Source records:

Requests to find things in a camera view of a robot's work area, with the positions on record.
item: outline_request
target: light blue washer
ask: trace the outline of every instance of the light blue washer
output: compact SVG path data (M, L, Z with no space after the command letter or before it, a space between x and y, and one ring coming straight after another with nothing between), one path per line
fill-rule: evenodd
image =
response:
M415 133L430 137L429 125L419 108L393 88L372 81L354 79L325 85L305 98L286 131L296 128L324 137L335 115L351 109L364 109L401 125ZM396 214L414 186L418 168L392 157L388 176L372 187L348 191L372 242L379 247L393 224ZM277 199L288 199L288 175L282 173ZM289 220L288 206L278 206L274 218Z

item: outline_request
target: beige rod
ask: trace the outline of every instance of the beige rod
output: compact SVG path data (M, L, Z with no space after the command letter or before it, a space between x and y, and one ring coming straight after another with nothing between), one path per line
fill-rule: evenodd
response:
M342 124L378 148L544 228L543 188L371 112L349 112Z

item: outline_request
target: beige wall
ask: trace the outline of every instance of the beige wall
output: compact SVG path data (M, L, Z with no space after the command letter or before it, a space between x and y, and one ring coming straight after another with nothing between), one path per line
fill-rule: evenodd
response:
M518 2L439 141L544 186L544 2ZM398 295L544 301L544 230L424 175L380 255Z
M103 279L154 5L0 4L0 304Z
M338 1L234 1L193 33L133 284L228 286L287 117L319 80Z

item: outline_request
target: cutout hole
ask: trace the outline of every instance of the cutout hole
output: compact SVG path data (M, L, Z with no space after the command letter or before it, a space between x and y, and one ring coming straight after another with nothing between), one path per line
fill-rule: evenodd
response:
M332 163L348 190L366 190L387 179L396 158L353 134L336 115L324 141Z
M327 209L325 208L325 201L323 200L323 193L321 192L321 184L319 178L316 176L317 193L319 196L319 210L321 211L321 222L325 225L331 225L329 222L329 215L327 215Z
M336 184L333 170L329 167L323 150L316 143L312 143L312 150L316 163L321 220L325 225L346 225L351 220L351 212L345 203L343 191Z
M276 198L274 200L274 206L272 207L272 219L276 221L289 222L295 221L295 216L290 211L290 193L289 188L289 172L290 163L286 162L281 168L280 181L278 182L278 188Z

Your instructions: Each line of the records above should be copied exactly.

Written response:
Requests to find things in a camera view of a robot's work area, with the positions on record.
item: outline_request
target: light blue washer
ask: trace the outline of every instance of the light blue washer
output: compact SVG path data (M, L, Z with no space after the command letter or before it, a space between x and y, and one ring coming straight after another with nothing between), one path per line
fill-rule: evenodd
image =
response:
M415 133L430 137L429 125L419 108L393 88L372 81L354 79L325 85L305 98L286 131L296 128L324 137L335 115L351 109L364 109L401 125ZM396 214L414 186L418 168L392 157L388 176L372 187L348 191L372 242L379 247L393 224ZM277 199L288 199L288 175L282 173ZM289 220L288 206L278 206L274 218Z

item: outline_request
target: beige rod
ask: trace the outline of every instance of the beige rod
output: compact SVG path data (M, L, Z with no space after the command letter or before it, a space between x and y, and one ring coming straight after another with nothing between), one path per line
fill-rule: evenodd
response:
M342 124L378 148L544 228L543 188L371 112L349 112Z

item: outline_request
target: beige wall
ask: trace the outline of every instance of the beige wall
output: compact SVG path data (M, L, Z with no space after the command letter or before it, a space between x and y, and one ring coming straight after another with nothing between), one path per line
fill-rule: evenodd
response:
M518 2L439 141L544 186L544 2ZM398 295L544 301L544 230L424 175L380 255Z
M103 279L154 5L0 4L0 304Z
M338 1L234 1L193 33L133 284L228 286L287 117L319 80Z

item: outline_request
target: cutout hole
ask: trace the outline of every instance of the cutout hole
output: compact SVG path data (M, L, Z with no space after the command letter or before it, a space between x and y, and one ring coming straight after another with nothing between), one path per line
fill-rule: evenodd
response:
M332 163L348 190L366 190L387 179L396 158L353 134L336 115L324 141Z
M327 209L325 208L325 201L323 200L323 193L321 192L321 184L319 178L316 176L317 193L319 196L319 210L321 211L321 222L325 225L331 225L329 222L329 215L327 215Z
M336 184L333 170L329 167L323 150L316 143L312 143L312 150L316 163L321 220L325 225L346 225L351 220L351 212L345 203L343 191Z
M276 198L274 200L274 206L272 207L272 219L276 221L289 222L295 221L295 216L290 211L290 193L289 188L289 172L290 163L286 162L281 168L280 181L278 182L278 188Z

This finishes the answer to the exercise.